Die Revision des Arbeitnehmers wurde ebenfalls vom Bundesarbeitsgericht zurückgewiesen.

I. Kündigung „wegen“ Betriebsübergangs

Die Kündigung war nicht nach § 613a Abs. 4 BGB unwirksam. Die Vorschrift schützt nur vor einer Kündigung „wegen“ des Betriebsübergangs. Sie greift nicht ein, wenn, wie hier gegeben, der Arbeitnehmer dem Übergang seines Arbeitsverhältnisses auf einen Betriebserwerber widersprochen hat und der Arbeitgeber nunmehr wegen des Fehlens einer Beschäftigungsmöglichkeit betriebsbedingt kündigt.

II. Anhörung des Betriebsrats

Die Kündigung ist auch nicht nach § 102 Abs. 1 S. 3 BetrVG unwirksam. Im Kündigungszeitpunkt existierte kein Betriebsrat, den der beklagte Arbeitgeber anzuhören verpflichtet gewesen wäre.

Zutreffend ist, dass die Anhörung eines gebildeten Betriebsrats Wirksamkeitsvoraussetzung für jede Kündigung durch den Arbeitgeber ist. Anzuhören ist der Betriebsrat des Betriebs, dem der Arbeitnehmer im Zeitpunkt der Kündigung angehört.

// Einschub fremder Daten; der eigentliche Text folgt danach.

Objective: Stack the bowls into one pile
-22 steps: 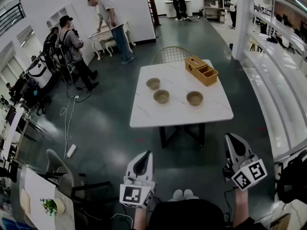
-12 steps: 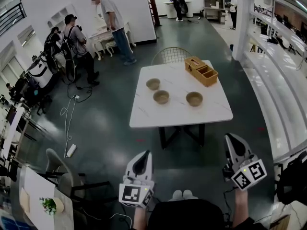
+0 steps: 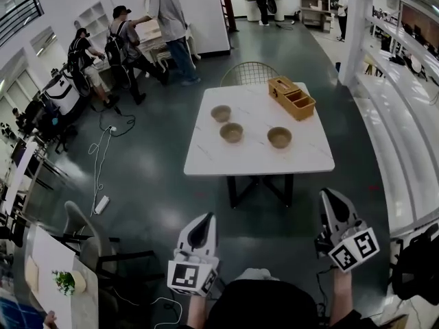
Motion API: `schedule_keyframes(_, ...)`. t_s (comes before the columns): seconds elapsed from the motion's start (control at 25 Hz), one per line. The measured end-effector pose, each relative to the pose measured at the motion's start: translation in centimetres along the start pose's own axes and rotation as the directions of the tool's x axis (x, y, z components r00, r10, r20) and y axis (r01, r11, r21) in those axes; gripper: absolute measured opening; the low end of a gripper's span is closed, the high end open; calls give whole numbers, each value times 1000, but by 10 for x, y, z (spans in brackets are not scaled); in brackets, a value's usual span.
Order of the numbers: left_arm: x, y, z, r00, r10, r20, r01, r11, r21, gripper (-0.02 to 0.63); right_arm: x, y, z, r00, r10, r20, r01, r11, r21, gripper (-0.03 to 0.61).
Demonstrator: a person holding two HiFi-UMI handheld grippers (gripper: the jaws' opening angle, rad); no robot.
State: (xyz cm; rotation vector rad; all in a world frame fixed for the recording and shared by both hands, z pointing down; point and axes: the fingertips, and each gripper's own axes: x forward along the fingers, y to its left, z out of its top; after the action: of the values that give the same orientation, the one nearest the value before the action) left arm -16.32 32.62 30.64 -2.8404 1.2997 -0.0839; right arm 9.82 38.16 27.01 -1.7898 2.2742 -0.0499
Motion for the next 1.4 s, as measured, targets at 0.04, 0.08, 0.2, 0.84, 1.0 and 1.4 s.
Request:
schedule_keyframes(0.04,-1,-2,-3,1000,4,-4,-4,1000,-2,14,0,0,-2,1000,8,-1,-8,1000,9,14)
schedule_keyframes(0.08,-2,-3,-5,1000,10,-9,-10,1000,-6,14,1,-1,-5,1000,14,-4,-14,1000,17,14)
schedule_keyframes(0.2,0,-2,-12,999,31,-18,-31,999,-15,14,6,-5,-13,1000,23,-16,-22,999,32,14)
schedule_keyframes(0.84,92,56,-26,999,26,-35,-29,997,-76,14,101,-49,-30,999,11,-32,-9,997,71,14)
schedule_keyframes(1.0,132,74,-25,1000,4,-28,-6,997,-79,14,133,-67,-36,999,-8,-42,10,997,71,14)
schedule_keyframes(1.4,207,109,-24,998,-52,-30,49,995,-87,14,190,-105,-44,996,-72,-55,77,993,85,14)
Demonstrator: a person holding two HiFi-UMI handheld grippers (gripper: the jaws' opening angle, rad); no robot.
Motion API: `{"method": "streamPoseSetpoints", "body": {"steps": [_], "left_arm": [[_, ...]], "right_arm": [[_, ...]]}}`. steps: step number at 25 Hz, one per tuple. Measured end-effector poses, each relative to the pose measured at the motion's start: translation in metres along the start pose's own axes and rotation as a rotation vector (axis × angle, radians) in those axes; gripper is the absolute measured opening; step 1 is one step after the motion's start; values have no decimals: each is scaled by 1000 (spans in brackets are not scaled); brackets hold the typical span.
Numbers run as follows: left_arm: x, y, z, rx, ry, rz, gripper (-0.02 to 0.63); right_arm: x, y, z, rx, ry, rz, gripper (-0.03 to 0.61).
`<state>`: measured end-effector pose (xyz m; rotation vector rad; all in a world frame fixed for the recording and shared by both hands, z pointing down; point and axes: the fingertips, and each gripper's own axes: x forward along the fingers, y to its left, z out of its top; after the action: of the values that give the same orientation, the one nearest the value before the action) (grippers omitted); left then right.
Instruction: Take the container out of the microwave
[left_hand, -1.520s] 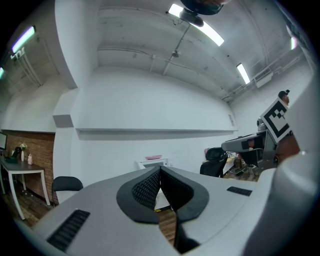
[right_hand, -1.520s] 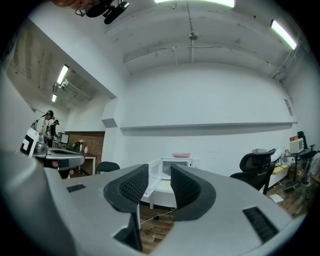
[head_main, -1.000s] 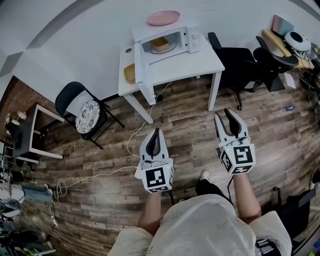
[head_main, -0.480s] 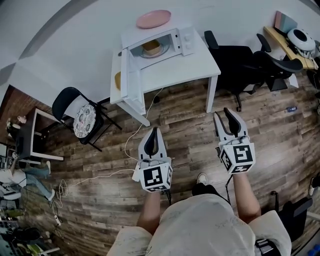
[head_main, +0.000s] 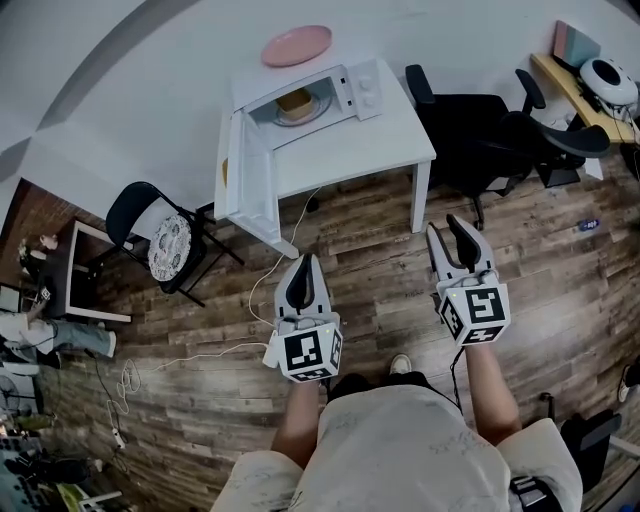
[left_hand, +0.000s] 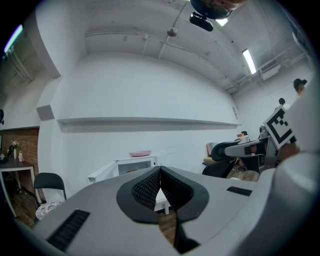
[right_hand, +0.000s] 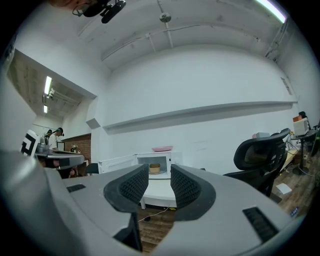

Der Arbeitgeber hat hier seinen Betrieb vollständig auf einen anderen Arbeitgeber (Betriebserwerber) übertragen. Damit ist der bestehende Betrieb unter Wahrung seiner Identität auf den Betriebserwerber übergegangen. Der gewählte Betriebsrat behält in einem solchen Fall uneingeschränkt das ihm durch Wahl übertragene Vollmandat zur Vertretung der dem Betrieb zugehörigen Arbeitnehmer und zur Wahrung seiner betriebsverfassungsrechtlichen Aufgaben.

Widersprechen nun einzelne Arbeitnehmer dem Übergang ihres Arbeitsverhältnisses auf den Betriebserwerber scheiden diese Mitarbeiter aus dem übergegangenen Betrieb aus. Sie verbleiben vielmehr beim ursprünglichen Arbeitgeber, dem Betriebsveräußerer. Das BAG hat dazu mit überzeugender Begründung im Einzelnen ausführlich dargelegt, dass dem Betriebsrat des nunmehr dem Betriebserwerber zugehörigen Betriebes auch kein Restmandat nach § 21b BetrVG oder ein Übergangsmandat nach § 21a BetrVG zukommt. Bei der Übertragung des gesamten Betriebes auf einen anderen Rechtsträger wird ein Betrieb nicht gespalten oder die Betriebsorganisation auf andere Art und Weise verändert.

Fazit:

Bei einem Betriebsübergang geht das Arbeitsverhältnis zunächst auf den Betriebserwerber über. Im Falle eines Widerspruchs gegen den Betriebsübergang verbleibt das Arbeitsverhältnis aber bei dem ursprünglichen Arbeitgeber, dem Betriebsveräußerer. Der auf den Betriebserwerber übergegangene Betrieb und der dort fortbestehende Betriebsrat müssen dann aber bei einer betriebsbedingten Kündigung des Betriebsveräußerers nicht (mehr) angehört werden. Der Entscheidung ist zuzustimmen.